- _Available data_:
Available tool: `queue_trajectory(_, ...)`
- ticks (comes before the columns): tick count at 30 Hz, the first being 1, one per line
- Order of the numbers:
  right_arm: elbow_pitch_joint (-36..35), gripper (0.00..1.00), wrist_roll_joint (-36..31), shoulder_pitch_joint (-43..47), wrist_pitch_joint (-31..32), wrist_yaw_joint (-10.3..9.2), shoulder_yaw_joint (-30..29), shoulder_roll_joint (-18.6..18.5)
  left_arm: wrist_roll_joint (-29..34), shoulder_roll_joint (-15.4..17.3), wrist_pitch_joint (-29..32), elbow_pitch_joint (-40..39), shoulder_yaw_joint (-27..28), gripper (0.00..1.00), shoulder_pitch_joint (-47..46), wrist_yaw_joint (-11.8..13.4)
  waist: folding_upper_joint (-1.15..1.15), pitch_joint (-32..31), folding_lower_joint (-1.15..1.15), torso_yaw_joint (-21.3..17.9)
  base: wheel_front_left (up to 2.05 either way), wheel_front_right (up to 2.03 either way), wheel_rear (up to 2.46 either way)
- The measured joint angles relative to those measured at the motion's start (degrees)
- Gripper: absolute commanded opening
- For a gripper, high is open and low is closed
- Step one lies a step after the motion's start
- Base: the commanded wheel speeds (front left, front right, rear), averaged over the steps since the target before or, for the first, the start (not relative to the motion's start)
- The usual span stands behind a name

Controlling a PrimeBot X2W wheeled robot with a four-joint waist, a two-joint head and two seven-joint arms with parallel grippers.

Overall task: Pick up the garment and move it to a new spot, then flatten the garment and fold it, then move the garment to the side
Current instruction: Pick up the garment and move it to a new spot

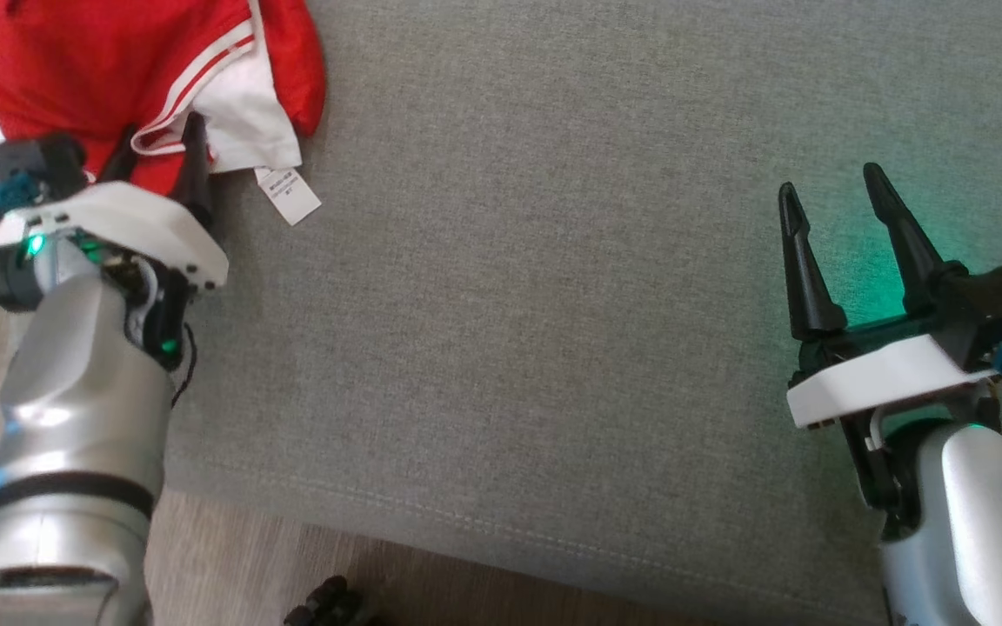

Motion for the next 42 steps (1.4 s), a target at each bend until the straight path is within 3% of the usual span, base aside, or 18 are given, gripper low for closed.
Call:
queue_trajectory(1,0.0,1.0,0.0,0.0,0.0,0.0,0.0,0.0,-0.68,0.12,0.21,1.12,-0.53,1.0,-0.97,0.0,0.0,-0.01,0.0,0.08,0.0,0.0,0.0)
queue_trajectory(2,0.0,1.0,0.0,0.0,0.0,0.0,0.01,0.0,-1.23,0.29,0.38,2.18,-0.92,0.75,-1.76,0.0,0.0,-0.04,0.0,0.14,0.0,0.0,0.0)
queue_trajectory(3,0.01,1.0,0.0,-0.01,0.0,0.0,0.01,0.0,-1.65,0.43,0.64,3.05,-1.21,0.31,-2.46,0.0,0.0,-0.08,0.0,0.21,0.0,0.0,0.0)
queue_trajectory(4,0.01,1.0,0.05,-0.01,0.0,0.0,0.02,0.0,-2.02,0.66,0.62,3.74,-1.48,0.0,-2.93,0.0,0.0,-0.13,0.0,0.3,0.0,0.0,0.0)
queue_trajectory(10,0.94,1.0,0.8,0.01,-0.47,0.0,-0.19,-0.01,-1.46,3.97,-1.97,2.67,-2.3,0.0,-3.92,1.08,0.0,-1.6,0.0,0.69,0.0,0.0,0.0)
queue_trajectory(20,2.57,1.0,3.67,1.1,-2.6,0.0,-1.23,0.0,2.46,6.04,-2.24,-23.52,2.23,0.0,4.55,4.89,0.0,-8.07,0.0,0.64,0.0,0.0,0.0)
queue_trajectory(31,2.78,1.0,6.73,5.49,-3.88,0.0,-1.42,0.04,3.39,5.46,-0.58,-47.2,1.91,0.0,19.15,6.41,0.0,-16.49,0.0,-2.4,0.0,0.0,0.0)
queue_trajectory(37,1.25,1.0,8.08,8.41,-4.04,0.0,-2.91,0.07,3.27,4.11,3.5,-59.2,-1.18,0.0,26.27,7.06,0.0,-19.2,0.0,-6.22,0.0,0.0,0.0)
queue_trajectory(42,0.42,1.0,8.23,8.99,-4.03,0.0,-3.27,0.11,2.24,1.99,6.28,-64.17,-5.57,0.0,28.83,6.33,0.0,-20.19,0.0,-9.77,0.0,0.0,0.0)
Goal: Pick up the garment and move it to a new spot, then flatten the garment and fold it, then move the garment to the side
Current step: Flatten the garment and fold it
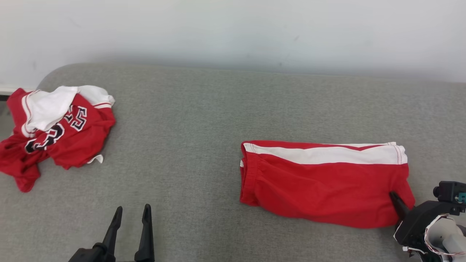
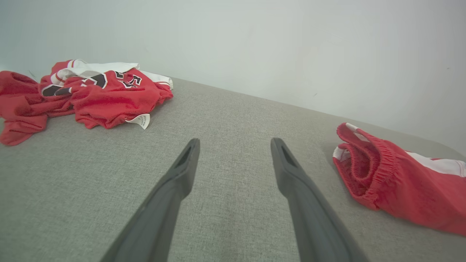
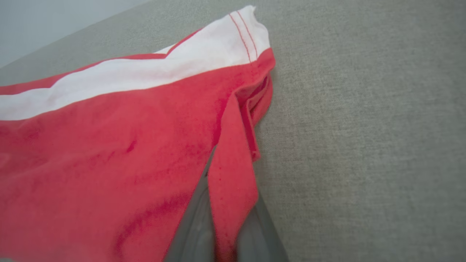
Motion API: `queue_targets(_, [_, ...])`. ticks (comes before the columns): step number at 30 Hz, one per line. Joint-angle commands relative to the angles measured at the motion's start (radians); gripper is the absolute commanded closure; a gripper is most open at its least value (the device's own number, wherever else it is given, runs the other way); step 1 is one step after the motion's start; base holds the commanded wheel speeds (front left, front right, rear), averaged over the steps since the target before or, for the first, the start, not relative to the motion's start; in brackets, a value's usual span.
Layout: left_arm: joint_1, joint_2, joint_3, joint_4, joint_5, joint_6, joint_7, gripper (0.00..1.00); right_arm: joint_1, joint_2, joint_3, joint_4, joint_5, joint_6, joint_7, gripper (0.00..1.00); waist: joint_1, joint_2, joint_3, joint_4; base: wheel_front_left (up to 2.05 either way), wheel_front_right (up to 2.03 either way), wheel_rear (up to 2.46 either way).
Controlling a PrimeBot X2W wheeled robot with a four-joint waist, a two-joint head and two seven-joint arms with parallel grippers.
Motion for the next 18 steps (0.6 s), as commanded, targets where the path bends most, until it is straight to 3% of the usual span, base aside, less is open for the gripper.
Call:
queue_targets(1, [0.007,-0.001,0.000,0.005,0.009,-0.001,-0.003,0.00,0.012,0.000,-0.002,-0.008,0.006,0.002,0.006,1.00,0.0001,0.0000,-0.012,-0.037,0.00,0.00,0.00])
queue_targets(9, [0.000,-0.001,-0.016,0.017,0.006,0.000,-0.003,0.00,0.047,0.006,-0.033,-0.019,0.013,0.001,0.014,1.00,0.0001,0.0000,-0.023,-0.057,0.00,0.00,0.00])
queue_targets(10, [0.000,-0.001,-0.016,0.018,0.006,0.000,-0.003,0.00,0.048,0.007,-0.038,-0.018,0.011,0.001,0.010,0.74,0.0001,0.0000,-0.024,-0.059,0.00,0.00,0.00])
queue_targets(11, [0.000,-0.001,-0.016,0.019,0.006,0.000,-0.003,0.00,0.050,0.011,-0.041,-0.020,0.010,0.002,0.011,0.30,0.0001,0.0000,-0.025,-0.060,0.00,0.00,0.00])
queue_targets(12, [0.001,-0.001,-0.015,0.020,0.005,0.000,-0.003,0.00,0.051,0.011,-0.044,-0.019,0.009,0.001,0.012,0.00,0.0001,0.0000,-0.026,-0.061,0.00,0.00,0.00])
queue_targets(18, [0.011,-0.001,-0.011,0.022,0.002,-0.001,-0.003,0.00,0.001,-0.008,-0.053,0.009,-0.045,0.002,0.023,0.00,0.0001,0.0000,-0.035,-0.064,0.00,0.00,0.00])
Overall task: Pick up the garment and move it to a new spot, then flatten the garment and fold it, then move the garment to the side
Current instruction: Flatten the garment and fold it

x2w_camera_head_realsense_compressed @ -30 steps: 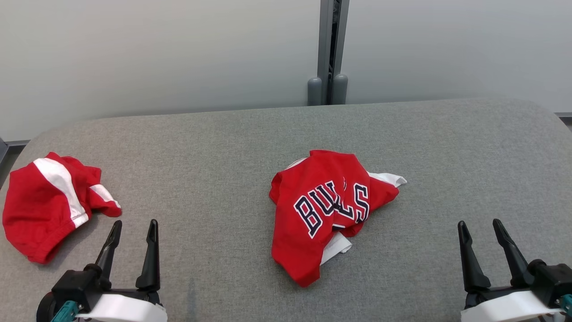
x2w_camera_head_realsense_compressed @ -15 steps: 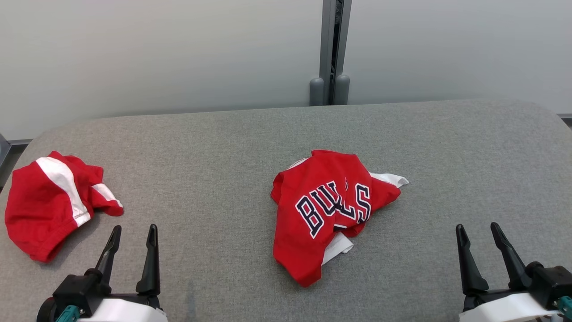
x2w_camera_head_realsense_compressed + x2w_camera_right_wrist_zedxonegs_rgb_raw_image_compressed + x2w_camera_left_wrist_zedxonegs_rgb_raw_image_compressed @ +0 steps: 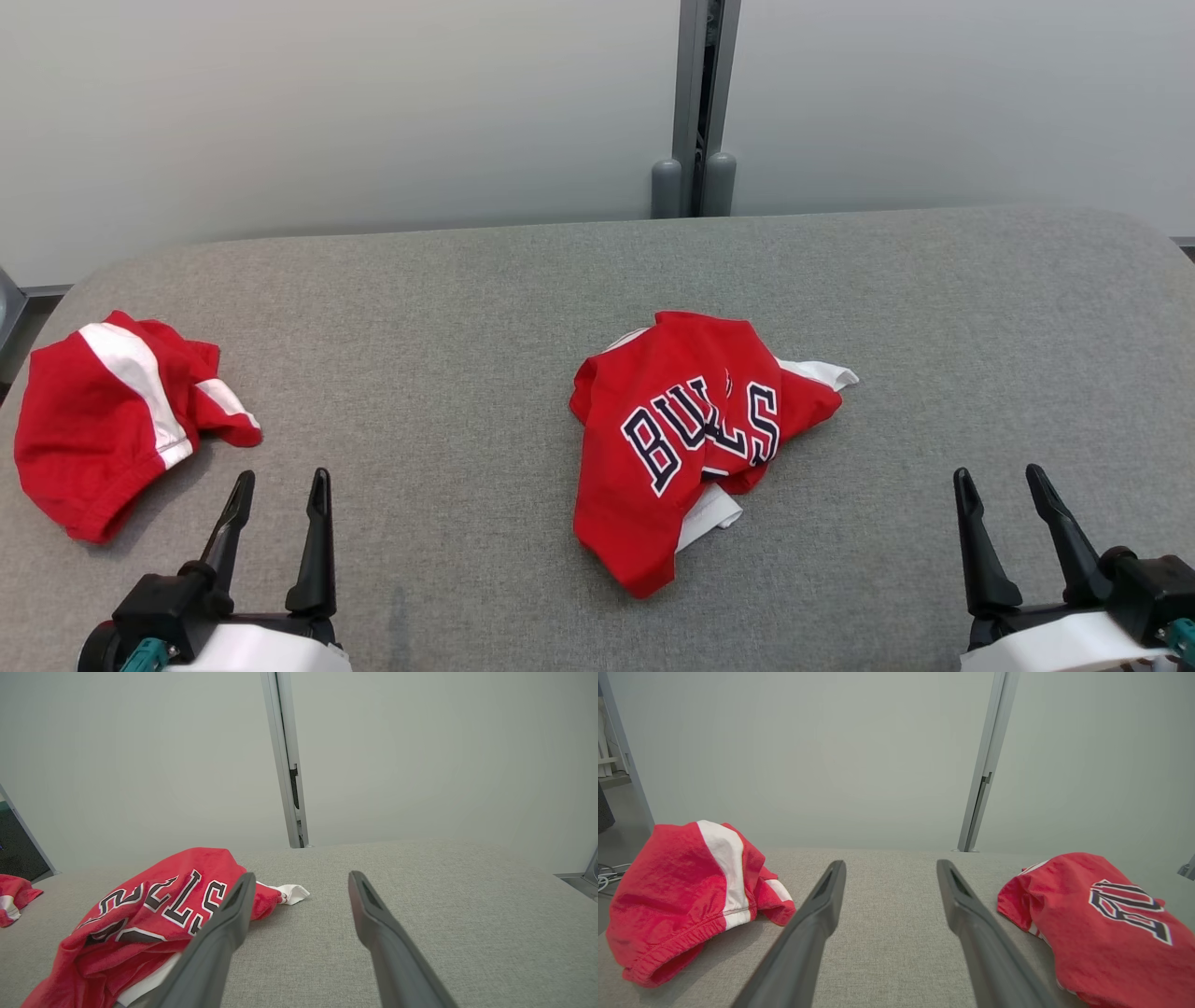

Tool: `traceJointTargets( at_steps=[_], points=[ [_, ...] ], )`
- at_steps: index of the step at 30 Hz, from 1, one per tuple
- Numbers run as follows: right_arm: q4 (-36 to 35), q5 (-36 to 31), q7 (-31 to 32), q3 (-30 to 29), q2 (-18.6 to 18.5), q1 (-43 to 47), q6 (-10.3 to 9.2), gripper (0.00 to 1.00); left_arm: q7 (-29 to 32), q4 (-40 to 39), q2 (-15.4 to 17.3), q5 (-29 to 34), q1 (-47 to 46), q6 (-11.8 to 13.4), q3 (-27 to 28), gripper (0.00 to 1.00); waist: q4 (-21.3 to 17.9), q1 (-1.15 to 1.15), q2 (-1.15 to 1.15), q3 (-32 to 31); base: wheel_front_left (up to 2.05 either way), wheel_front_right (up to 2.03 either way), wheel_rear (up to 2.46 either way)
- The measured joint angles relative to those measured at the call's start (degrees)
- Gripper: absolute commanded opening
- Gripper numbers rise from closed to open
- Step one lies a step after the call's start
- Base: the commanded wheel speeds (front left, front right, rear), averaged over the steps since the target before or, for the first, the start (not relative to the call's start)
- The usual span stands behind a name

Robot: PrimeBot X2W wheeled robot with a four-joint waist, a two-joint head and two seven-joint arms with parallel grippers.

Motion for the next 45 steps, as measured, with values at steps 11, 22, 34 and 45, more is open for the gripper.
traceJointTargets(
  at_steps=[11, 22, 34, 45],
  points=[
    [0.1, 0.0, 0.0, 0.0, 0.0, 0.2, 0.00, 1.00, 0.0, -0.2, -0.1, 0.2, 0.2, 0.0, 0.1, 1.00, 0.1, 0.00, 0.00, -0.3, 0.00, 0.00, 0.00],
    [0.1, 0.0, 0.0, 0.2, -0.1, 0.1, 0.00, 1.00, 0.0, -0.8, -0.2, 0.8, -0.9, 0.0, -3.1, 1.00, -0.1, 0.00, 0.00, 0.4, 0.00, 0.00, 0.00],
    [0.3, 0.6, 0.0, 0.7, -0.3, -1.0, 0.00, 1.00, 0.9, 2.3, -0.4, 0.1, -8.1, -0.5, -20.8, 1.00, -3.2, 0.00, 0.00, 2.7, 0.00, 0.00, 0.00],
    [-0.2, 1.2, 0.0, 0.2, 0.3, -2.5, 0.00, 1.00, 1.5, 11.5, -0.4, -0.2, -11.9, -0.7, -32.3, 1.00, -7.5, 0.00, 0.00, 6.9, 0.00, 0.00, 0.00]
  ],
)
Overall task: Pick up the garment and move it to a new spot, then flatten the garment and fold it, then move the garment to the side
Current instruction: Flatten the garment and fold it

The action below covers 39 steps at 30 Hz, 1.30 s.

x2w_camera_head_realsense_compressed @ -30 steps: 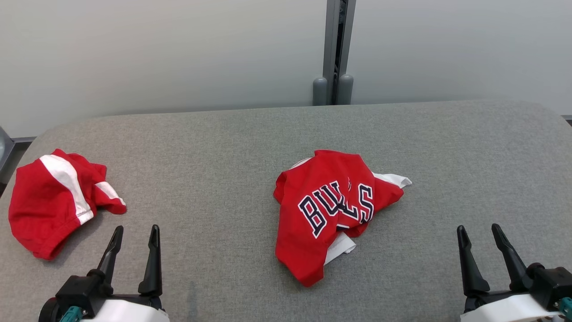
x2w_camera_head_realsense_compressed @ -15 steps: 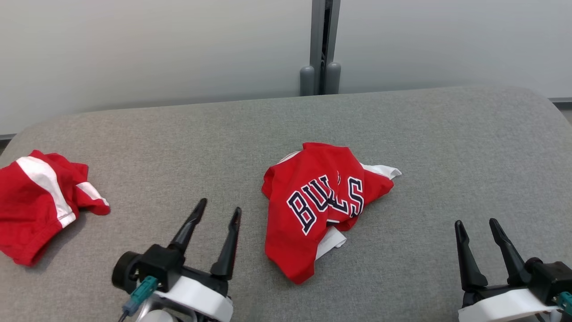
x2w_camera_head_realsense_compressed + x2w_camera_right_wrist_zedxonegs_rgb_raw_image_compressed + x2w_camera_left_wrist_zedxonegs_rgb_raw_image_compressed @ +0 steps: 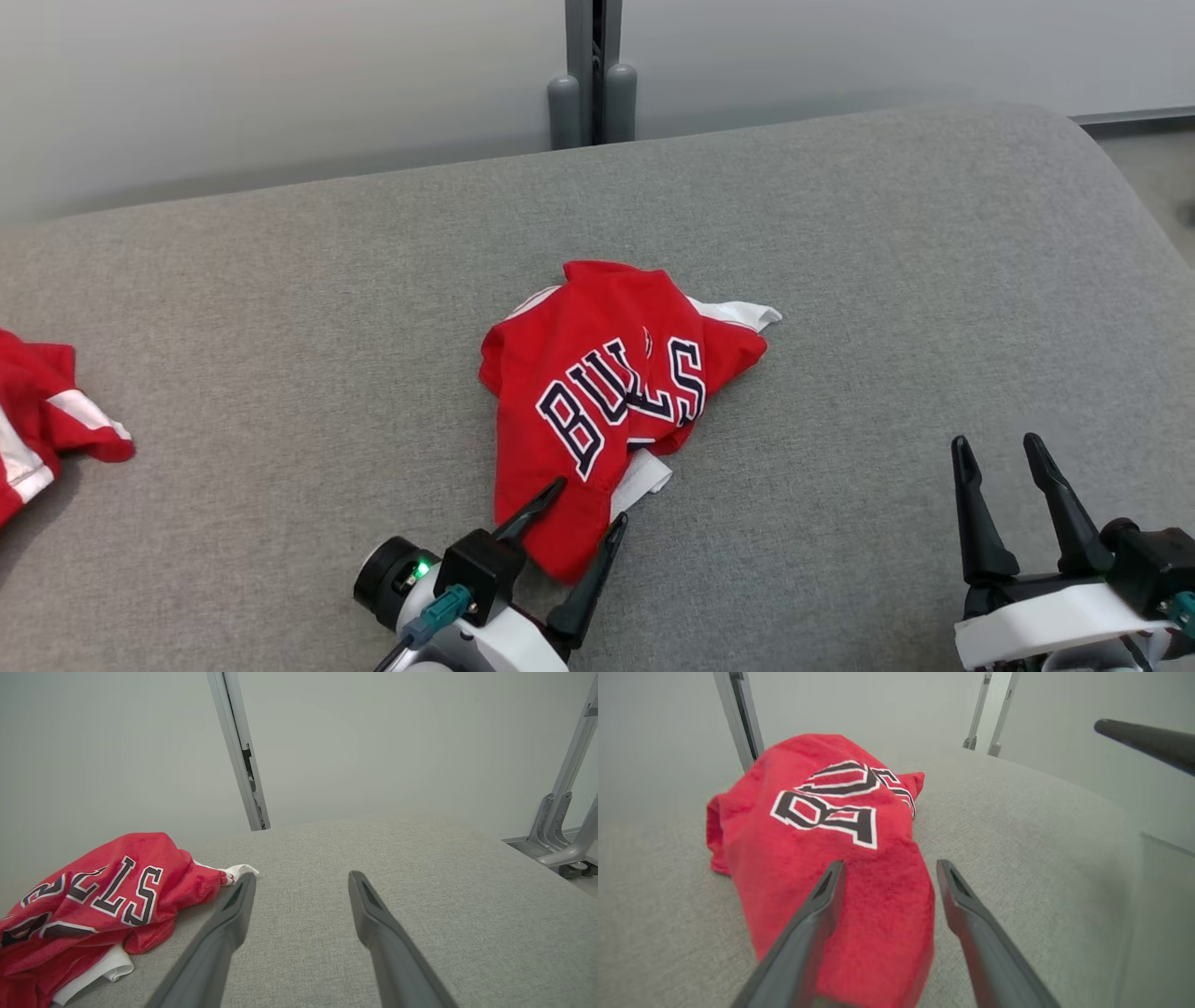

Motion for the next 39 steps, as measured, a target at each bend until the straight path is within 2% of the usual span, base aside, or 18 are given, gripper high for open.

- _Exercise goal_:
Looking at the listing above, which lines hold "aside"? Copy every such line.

- _Solution for this task_:
Motion for the next 42 steps (1.4 s), a target at each bend until the straight path is within 3% of the usual span, base aside, or 18 are given, gripper low for closed.
Motion for the next 18 steps (0.6 s), as commanded, targets where the path bends most, until it is straight to 3% of the usual span, base aside, less is open for the gripper.
Motion for the next 39 steps, as measured, a target at each bend until the straight path is within 2% of the usual span, base aside, or 18 are given, gripper high for open.

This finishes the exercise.